Shaw war der erste Forscher, der sich eingehend mit der Tierwelt Australiens beschäftigte. 1793 veröffentlichte er in seinem Werk Zoology of New Holland and the isles adjacent; the zoological part („New Holland“ (Neuholland) war die Bezeichnung für Australien im 17. und 18./19. Jahrhundert) eine der ersten wissenschaftlichen Beschreibungen in englischer Sprache von einigen typischen Tieren Australiens. Gemeinsam mit dem Botaniker Sir James Edward Smith, dem ersten Präsidenten der Linnean Society, veröffentlichte Shaw 1794 das Buch Zoology and Botany of New Holland and the isles adjacent. Darin wird erstmals der Begriff „Australien“ im modernen Sinn verwendet, nicht mehr als Bezeichnung für die gesamte Südpazifikregion wie noch bei dem Geographen Alexander Dalrymple:
“The vast island, or rather continent, of Australia, Australasia or New Holland” (Übersetzungsvorschlag: „Die riesige Insel, oder vielmehr Kontinent, Australien, Australasien oder Neuholland“)

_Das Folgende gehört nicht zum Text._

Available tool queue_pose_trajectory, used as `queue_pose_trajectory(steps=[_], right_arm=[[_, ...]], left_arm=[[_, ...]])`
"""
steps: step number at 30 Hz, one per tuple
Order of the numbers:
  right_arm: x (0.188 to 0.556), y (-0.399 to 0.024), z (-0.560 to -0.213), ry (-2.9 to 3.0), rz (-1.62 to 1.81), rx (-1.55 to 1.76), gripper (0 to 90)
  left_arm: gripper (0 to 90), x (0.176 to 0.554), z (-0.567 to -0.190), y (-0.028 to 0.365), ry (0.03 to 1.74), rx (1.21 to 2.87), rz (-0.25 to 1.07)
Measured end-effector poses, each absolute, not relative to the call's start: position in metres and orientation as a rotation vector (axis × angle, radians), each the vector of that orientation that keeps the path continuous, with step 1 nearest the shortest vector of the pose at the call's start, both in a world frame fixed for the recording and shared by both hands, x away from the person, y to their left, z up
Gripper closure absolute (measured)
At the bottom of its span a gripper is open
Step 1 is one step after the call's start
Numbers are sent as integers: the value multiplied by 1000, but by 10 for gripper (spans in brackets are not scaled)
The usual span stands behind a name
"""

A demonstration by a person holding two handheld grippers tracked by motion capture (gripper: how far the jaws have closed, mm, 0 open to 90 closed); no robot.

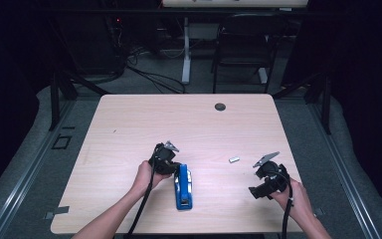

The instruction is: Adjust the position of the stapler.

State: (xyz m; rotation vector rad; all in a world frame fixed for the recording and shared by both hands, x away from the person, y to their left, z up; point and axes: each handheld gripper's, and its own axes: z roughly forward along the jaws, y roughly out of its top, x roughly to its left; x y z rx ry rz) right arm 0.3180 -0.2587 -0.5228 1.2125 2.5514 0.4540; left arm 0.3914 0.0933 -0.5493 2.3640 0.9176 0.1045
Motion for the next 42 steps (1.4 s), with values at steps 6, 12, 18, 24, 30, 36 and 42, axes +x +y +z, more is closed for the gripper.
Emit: queue_pose_trajectory(steps=[6, 12, 18, 24, 30, 36, 42], right_arm=[[316, -259, -521, 2541, 471, 1212, 124], [315, -261, -519, 2542, 468, 1210, 123], [316, -261, -519, 2547, 459, 1205, 124], [313, -258, -519, 2579, 528, 1167, 167], [307, -240, -515, 2620, 632, 1080, 354], [299, -204, -510, 2693, 750, 922, 685], [294, -162, -517, 2777, 812, 772, 809]], left_arm=[[692, 388, -546, 102, 991, 2373, 121], [422, 381, -529, 116, 1094, 2316, 227], [340, 363, -511, 114, 1087, 2243, 269], [375, 341, -506, 102, 1013, 2257, 236], [613, 344, -518, 112, 1027, 2283, 189], [757, 351, -532, 112, 1032, 2329, 148], [805, 354, -540, 103, 1007, 2360, 119]])
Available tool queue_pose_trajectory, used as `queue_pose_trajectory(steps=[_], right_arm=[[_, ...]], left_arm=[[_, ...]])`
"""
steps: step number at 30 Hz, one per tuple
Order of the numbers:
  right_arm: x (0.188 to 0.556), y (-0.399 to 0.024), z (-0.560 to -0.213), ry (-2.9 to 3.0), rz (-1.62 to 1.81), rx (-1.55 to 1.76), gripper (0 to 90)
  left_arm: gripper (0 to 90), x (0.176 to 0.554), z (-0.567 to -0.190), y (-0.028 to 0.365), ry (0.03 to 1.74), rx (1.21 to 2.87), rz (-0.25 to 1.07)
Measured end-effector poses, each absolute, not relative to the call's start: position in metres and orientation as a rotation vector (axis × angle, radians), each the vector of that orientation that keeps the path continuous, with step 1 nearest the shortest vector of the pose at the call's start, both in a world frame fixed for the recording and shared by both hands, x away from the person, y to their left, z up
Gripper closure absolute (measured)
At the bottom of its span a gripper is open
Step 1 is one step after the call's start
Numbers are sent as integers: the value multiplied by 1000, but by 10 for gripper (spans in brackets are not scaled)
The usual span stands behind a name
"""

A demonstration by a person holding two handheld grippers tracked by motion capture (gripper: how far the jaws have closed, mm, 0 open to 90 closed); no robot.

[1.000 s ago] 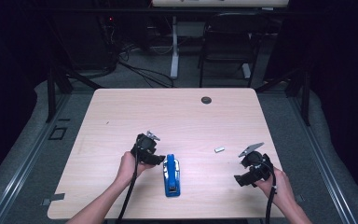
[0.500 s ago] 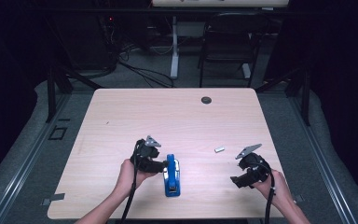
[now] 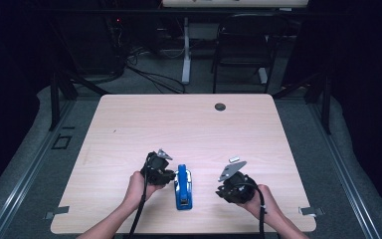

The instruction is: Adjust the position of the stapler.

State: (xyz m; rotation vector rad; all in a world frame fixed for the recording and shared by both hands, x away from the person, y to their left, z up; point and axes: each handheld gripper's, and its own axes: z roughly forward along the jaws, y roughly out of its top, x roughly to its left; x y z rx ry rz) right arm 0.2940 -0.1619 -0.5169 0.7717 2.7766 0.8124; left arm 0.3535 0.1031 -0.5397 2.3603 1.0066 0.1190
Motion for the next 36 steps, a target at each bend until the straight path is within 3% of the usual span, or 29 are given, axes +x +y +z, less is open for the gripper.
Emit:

Shaw katalogisierte die bedeutende Privatsammlung von Sir Ashton Lever (1729–1788) und veröffentlichte Beschreibungen ausgewählter Exponate in dem Werk „Museum Leverianum“. Insbesondere bot sich ihm die Möglichkeit, zahlreiche außereuropäische Tiere als Erster zu untersuchen, darunter Wellensittich, Axolotl, Amerikanischer Ochsenfrosch, Östliches Graues Riesenkänguru, Nacktnasenwombat, die Gattung der Kiwis und vieler andere. Er veröffentlichte die Beschreibungen in den Ausgaben der monatlich erscheinenden Reihe „The Naturalist’s Miscellany“. Die Abbildungen und Kupferstiche fertigte Frederick Polydore Nodder an, nach dessen Tod übernahm sein Sohn Richard P. Nodder diese Aufgabe. Nach Shaws Tod wurde das Periodikum von Nodder und dem englischen Naturforscher William Elford Leach (1790–1836) unter dem Titel The Zoological Miscellany; being descriptions of new, or interesting Animals von 1814 bis 1817 weitergeführt.
Shaw war der Erste, der die Gelegenheit erhielt, ein Schnabeltier genauer zu untersuchen. So konnte er 1799 die wissenschaftliche Erstbeschreibung dieses Tieres veröffentlichen.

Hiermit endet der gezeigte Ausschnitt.